Le recours à la transhumance devient ainsi une nécessité et, les aires
protégées sont, de plus en plus, convoitées. La réserve de biosphère
transfrontalière du W du Bénin (rbtwb) présente des potentialités pastorales
évidentes. Suite aux grandes sécheresses des années 70-80, les éleveurs
transhumants des pays sahéliens ont commencé à empiéter sur cette
réserve. Cette occupation persistante est une menace pour la faune sauvage
et l’équilibre biologique de la réserve. La transhumance a également
d’autres impacts dans la zone d’influence de la rbtwb.

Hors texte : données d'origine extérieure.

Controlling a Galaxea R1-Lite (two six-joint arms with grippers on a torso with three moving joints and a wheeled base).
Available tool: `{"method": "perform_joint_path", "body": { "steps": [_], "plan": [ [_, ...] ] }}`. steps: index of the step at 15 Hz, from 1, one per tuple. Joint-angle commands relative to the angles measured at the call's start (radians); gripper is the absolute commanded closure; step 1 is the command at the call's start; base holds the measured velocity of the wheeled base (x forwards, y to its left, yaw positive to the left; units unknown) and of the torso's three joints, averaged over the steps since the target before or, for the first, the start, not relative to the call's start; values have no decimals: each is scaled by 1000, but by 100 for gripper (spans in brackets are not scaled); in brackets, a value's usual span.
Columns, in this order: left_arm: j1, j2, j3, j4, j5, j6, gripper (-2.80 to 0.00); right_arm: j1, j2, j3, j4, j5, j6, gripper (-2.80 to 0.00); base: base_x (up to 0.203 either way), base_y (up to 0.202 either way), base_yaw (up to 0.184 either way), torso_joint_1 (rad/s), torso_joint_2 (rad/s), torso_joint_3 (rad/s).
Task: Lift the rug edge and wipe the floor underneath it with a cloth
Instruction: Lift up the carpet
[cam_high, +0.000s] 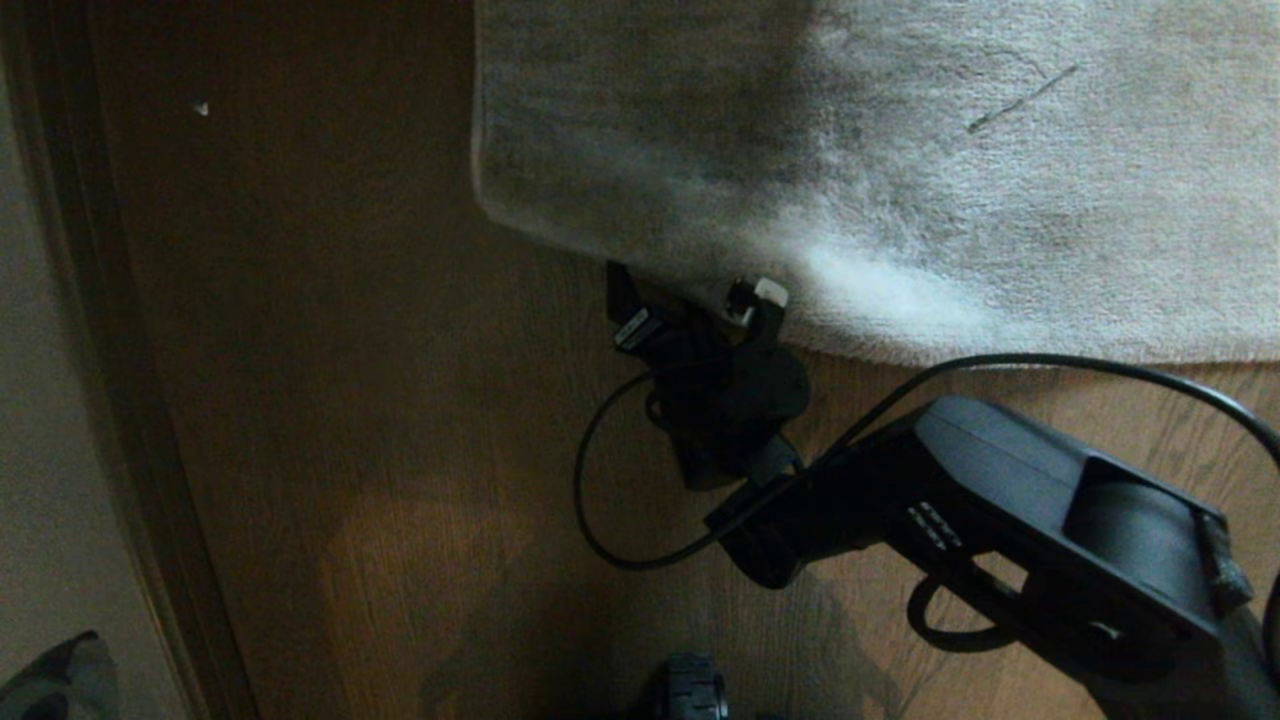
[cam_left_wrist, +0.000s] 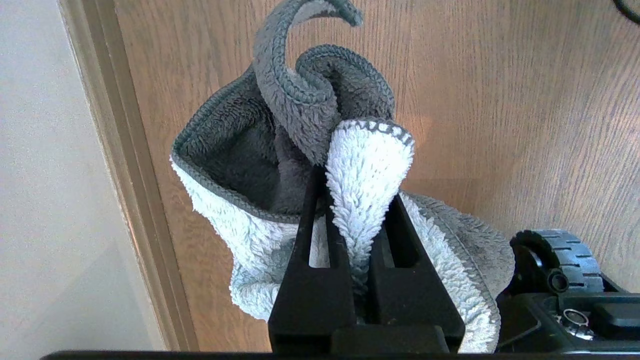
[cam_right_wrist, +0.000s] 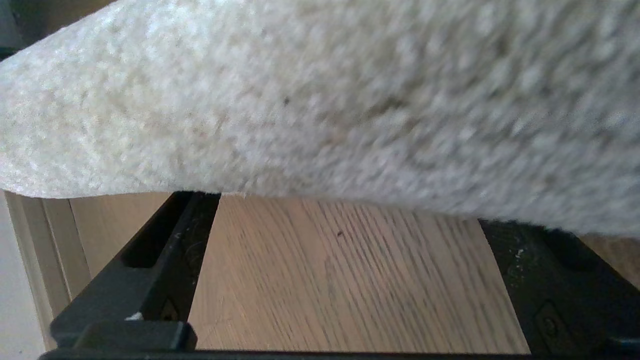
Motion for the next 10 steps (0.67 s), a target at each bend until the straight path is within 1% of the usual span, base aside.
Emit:
{"method": "perform_joint_path", "body": {
  "steps": [1,10],
  "plan": [
    [0,0,0,0,0,-1,0,2,-13,2,-48,-4,3,-280,0,0,0,0,0,0],
    [0,0,0,0,0,-1,0,3,-16,1,-49,-8,3,-280,0,0,0,0,0,0]
  ]
}}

L’étude des impacts aux plans social et économique de cette pratique
pastorale dans les cinq communes riveraines de la rbtwb (Kérou,
Banikoara, Kandi, Malanville et Karimama) est conduite à travers une
revue de littérature et une enquête socio-économique auprès des différents
acteurs directs (éleveurs, agro-éleveurs) et indirects (agriculteurs,
administration).
L’arrivée des transhumants étrangers est source de conflits et 43 % des
personnes enquêtées affirment avoir été confrontés à des conflits liés à la
transhumance. Les causes des conflits sont notamment les dégâts dans les
champs (évoqués par 60 % des agriculteurs et 34 % des éleveurs), les vols
de bétail (28 % et 31 %), la concurrence sur les aires de pâture (20 % et 34
%), les vols de récoltes, la propagation de nouvelles pathologies, le nonrespect des couloirs. Au plan économique par contre, les effets de la
transhumance sont plutôt fastes, puisque l’arrivée des transhumants fait
chuter le prix de vente des animaux de 18,5 à 21,5 %, facilite l’acquisition
des reproducteurs de grandes valeurs génétiques, crée des emplois et
permet aux municipalités de percevoir plus de taxes.
L’atteinte des objectifs de conservation de la rbtwb nécessite une gestion
participative impliquant les éleveurs transhumants et une réorientation de
l’élevage transhumant vers des formes plus intensives.